Go line by line through the data below and work out how many lines contain "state"; the answer is that number alone.
(Dataset extract begins)
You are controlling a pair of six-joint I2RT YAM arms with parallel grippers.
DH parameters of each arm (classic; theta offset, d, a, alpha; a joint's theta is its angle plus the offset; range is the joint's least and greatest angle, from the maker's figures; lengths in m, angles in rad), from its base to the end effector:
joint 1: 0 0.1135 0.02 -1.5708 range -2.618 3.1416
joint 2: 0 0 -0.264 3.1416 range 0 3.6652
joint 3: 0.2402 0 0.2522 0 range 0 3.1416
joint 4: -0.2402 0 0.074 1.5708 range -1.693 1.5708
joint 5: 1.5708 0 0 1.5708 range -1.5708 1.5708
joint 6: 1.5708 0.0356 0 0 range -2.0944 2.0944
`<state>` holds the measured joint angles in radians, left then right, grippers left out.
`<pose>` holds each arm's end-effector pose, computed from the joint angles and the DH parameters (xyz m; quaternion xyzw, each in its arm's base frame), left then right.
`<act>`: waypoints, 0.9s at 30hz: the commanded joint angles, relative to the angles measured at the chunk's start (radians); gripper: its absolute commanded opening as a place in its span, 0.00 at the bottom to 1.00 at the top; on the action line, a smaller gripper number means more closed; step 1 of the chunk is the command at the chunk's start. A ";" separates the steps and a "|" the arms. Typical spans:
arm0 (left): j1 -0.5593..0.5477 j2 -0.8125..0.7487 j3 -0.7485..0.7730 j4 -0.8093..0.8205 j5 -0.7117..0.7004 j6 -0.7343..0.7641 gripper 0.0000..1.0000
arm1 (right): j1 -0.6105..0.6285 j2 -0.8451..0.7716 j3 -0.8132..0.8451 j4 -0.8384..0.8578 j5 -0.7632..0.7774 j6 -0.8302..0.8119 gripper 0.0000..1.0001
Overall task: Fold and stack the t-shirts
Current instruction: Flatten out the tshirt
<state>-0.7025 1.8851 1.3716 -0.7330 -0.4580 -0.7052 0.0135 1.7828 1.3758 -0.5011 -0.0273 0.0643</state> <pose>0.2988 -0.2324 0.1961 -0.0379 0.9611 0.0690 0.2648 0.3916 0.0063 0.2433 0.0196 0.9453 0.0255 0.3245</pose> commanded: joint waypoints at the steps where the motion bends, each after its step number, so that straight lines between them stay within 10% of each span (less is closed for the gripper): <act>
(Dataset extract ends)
— Task result —
2